AJP - Endocrinology and Metabolism, Vol 265, Issue 2 E215-E223, Copyright © 1993 by American Physiological Society
Increased clearance of 1,25(OH)2D3 and tissue-specific responsiveness to 1,25(OH)2D3 in diabetic rats
J. Verhaeghe, A. M. Suiker, R. Van Bree, E. Van Herck, I. Jans, W. J. Visser, M. Thomasset, K. Allewaert and R. Bouillon
Laboratorium voor Experimentele Geneeskunde en Endocrinologie, Katholieke Universiteit Leuven, Belgium.
The kinetics of 1,25-dihydroxyvitamin D3 [1,25(OH)2-D3] and the in vivo
response to 1,25(OH)2D3 (7.5, 15, and 30 ng/100 g body wt), infused or
injected subcutaneously for 12-14 days, were studied in male spontaneously
diabetic and control BB rats. In control rats, increasing doses of
1,25(OH)2D3 produced parallel increases in plasma 1,25(OH)2D3 and calcium,
urinary calcium, duodenal CaBP9K, and renal CaBP28K. 1,25-(OH)2D3 at 30
ng/100 g markedly raised plasma osteocalcin and osteoblast/osteoid surfaces
in the tibial metaphysis, but inhibited bone mineralization rate. In
diabetic rats, plasma 1,25-(OH)2D3 concentrations were decreased, and the
rise of plasma 1,25(OH)2D3 during 1,25(OH)2D3 infusion was blunted, but the
free 1,25(OH)2D3 index remained normal or above normal. Diabetic rats had
an increased metabolic clearance rate of 1,25-(OH)2D3 (0.38 +/- 0.015 vs.

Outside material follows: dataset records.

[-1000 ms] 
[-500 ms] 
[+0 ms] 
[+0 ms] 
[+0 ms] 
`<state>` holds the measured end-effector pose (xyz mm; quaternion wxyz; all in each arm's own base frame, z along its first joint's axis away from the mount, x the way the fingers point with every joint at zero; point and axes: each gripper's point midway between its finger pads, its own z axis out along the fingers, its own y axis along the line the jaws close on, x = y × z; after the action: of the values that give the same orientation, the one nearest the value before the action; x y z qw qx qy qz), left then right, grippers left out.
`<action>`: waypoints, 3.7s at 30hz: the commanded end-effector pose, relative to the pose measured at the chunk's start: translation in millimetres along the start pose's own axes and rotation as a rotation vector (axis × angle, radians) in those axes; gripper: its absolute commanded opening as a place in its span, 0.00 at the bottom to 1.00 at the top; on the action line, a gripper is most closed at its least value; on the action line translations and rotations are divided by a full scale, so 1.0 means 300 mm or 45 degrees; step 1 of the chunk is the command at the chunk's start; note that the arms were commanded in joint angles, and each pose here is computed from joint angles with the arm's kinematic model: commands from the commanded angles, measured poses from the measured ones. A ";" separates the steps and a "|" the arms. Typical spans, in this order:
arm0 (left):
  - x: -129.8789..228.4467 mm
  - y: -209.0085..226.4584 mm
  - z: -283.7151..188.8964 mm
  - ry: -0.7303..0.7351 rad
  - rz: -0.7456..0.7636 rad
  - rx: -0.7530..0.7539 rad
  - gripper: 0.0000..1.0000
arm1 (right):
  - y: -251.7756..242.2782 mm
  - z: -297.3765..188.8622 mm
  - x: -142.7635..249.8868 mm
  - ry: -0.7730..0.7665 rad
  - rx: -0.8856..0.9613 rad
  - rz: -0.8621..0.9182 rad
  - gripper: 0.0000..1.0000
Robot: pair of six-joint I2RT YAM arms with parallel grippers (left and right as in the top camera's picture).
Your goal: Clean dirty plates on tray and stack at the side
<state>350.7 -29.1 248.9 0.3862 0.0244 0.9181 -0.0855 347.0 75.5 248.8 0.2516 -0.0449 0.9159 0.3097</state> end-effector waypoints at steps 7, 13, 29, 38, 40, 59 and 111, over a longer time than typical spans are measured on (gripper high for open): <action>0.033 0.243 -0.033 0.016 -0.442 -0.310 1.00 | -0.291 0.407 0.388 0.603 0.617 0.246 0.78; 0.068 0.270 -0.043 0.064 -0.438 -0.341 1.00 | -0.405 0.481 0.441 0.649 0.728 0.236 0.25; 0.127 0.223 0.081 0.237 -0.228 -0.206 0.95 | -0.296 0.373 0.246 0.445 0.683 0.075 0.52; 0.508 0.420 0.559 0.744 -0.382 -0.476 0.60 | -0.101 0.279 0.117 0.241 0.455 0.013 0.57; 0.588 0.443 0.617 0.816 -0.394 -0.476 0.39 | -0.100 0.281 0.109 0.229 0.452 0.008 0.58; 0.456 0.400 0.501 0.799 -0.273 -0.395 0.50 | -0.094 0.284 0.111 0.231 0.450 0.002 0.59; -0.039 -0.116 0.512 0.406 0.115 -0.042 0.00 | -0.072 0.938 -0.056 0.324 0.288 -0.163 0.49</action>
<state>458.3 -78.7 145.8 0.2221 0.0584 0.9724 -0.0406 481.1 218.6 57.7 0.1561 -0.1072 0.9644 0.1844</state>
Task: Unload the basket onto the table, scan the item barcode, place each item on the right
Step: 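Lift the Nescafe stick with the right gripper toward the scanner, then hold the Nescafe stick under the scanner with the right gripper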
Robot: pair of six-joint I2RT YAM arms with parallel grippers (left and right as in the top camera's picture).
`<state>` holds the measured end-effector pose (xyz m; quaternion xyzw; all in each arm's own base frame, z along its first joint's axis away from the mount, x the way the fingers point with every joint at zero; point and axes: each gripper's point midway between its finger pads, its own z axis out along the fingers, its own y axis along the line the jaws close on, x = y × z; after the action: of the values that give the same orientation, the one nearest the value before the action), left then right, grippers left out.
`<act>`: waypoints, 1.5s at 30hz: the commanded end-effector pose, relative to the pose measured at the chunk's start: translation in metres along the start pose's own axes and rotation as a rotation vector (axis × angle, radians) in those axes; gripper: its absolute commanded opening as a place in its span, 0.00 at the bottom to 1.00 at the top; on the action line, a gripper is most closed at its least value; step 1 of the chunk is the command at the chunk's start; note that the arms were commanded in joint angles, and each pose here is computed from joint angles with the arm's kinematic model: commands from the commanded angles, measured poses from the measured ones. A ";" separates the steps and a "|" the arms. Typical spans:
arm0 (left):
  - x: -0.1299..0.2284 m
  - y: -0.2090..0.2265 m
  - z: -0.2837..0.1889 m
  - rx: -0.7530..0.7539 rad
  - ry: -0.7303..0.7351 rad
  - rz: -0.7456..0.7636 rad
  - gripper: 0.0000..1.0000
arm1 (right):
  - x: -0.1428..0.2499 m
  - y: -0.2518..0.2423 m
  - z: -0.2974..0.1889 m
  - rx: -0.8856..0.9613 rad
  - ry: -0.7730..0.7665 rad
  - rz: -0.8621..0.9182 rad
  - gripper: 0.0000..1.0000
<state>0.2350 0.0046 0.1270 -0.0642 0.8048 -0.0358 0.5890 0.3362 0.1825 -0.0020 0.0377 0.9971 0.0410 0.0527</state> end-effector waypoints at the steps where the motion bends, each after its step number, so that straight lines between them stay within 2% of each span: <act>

0.24 +/- 0.007 ml.min-1.kg-1), with no further increase in
1,25(OH)2D3-infused diabetic rats; their relative production rate of
1,25(OH)2D3 was unchanged. The responses of plasma and urinary calcium,
duodenal CaBP9K, and renal CaBP28K to infused 1,25(OH)2D3 were normal, as
was duodenal calcium absorption in 1,25(OH)2D3-injected diabetic rats.
However, the virtual absence of osteoblasts/osteoid in trabecular bone was
unaltered in diabetic rats infused with 30 ng/100 g 1,25(OH)2D3, with only
minimal increase of their low plasma osteocalcin levels. 1,25(OH)2D3
treatment therefore cannot be expected to reverse diabetic osteopenia.